Despite its stability, the plastic remained biodegradable. Lysozyme, an enzyme that cleaves the chitosan backbone, broke down molded parts. At 10 wt % lysozyme, samples degraded fully over about 25 d. At 5 wt %, mass loss reached about half. This slower rate compared with hydrogels reflects restricted enzyme access, not chemical resistance. The polymer stayed digestible but required time.
The powder-based approach also allowed inclusion of biological agents. When tetracycline hydrochloride was mixed into Cs–CA before molding at 125 °C, the resulting plastic inhibited Bacillus pasteurii. The antibiotic survived fabrication and diffused outward.
Embedded enzymes performed as expected: protease retained about 62 % of its activity when molded at 60 °C and about 20 % at 125 °C. Plastics compressed without heat preserved nearly full activity and stayed stable in humid storage. These results show that the material can act as a reservoir for biological function.
The most ambitious demonstration involved living microbes. Because highly charged chitosan can damage cells, the team confirmed viability before and after dialysis. Dialyzed mixtures supported bacterial cultures. Lyophilized Pseudomonas putida cells were then mixed with Cs–CA powder and molded at 60 °C. Microscopy showed intact rod-shaped cells distributed throughout the matrix. Viability assays confirmed that the bacteria survived compression.

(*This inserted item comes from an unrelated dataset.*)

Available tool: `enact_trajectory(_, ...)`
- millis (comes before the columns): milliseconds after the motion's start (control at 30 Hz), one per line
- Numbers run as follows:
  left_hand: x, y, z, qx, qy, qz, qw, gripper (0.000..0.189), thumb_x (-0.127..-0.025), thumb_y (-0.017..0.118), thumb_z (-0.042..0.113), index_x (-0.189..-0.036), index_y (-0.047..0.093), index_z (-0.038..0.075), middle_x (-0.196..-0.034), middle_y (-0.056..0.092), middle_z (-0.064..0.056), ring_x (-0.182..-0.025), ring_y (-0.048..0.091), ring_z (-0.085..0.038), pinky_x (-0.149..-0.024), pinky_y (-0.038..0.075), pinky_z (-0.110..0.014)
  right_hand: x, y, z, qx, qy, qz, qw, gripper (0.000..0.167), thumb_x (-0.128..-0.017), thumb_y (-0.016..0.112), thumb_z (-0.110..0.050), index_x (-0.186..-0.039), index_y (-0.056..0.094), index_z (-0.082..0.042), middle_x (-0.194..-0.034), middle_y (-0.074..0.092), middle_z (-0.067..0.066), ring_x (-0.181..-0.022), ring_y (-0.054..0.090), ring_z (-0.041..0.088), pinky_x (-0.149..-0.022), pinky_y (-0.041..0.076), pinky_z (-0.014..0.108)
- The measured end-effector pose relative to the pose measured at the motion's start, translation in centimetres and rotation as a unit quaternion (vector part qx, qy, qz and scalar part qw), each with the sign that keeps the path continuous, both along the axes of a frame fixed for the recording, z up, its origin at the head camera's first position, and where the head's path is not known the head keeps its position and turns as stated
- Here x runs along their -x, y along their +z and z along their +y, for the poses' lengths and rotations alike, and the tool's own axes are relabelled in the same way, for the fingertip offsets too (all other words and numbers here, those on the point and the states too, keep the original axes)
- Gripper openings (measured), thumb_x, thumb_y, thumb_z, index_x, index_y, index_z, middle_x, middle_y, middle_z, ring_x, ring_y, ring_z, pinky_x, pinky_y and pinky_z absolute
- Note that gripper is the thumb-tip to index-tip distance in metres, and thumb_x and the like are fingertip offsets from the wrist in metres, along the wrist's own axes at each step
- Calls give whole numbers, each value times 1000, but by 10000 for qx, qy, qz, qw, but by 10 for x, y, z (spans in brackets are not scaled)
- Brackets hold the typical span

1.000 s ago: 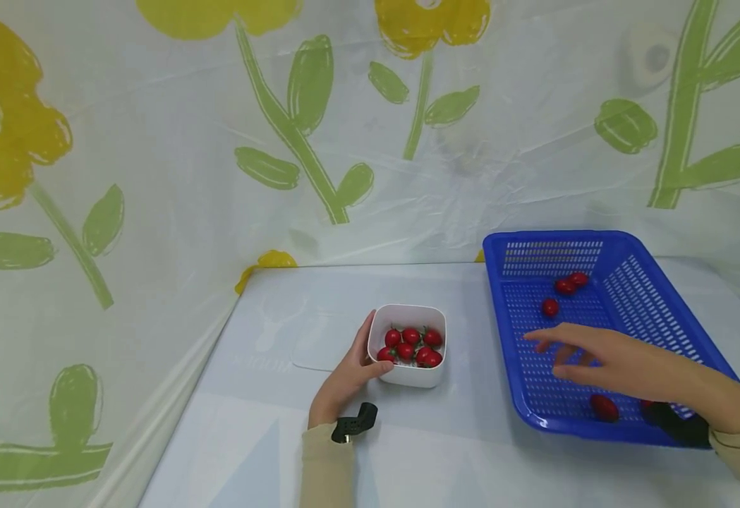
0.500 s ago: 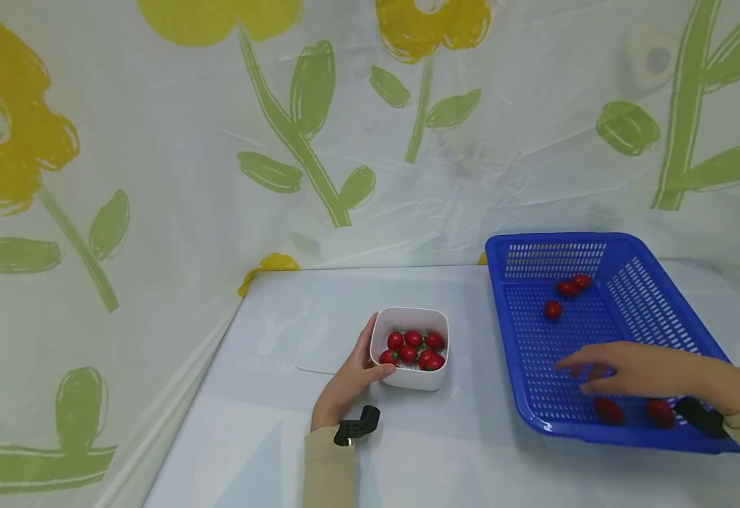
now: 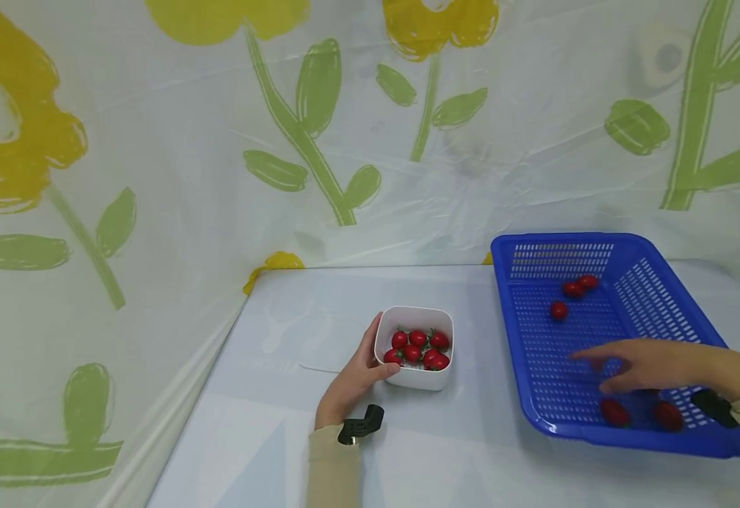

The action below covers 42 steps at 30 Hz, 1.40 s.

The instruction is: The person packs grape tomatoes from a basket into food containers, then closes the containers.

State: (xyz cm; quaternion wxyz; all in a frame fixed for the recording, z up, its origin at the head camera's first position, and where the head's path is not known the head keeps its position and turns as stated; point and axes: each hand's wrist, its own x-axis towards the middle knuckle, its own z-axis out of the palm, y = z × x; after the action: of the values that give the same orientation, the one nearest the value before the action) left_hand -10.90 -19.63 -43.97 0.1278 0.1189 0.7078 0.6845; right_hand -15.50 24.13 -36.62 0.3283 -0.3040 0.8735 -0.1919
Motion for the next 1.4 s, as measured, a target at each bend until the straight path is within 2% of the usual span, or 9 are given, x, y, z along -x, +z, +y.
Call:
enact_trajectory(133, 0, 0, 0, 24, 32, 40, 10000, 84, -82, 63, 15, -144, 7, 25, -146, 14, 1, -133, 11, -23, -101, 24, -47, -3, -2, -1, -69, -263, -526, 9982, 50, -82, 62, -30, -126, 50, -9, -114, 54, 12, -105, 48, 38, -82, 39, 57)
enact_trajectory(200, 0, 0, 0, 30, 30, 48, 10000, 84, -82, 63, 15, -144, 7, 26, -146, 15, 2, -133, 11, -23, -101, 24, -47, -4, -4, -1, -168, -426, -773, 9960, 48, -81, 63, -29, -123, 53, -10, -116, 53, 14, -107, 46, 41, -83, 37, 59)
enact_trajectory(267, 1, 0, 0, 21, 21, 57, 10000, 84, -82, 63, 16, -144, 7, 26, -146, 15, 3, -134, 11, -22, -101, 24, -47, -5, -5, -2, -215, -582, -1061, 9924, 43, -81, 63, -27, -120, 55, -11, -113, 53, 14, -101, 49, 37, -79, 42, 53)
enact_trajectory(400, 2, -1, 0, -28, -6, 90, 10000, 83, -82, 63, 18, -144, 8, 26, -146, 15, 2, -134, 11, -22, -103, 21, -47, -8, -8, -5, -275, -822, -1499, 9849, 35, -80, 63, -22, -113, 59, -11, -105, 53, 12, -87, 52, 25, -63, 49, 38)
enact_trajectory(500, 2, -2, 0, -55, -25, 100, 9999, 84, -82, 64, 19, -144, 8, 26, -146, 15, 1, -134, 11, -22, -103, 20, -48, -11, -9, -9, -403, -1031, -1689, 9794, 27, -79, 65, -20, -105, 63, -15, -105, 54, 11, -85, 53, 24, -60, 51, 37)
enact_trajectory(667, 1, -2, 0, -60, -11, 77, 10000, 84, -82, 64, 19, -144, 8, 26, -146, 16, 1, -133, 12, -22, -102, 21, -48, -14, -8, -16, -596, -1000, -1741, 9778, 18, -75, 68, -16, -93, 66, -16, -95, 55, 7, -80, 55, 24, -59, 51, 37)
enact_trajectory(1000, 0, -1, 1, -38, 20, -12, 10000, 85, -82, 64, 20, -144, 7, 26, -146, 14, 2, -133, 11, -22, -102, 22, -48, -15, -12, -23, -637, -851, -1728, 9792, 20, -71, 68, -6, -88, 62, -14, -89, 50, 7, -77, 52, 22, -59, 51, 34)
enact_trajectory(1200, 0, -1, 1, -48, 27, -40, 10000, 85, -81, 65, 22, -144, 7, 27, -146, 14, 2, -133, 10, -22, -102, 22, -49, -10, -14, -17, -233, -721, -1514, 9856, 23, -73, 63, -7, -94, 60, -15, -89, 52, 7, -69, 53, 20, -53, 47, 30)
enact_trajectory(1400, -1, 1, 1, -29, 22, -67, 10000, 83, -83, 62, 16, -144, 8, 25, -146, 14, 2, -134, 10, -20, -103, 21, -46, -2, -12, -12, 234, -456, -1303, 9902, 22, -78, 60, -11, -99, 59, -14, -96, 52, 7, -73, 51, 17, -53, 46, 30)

These living plastics degraded phenol, a toxic pollutant. In minimal medium containing phenol at 500 mg L⁻¹, free bacteria began degradation after about 24 hours. Plastics containing bacteria required about 96 hours to adapt, then phenol levels declined while cell counts increased.
When bacterial loading was doubled, the lag shortened to about 24 hours and phenol was removed within about 196 h. At 100 mg L⁻¹, removal was faster. The microbes did not consume the plastic, indicating that phenol served as the carbon source. After rinsing, the same molded piece completed a second degradation cycle more quickly than the first.
This study demonstrates that chitosan can be reorganized into a thermoplastic that merges durability with biological function. Instead of dissolving natural polymers into thin films, this work treats them as candidates for molded parts that remain stable in water, break down under enzymatic pressure, and store active agents or living microbes. The resulting material blurs boundaries between plastics and biology, raising the possibility of engineered objects that do not merely resist their environment but interact with it in precise, useful ways.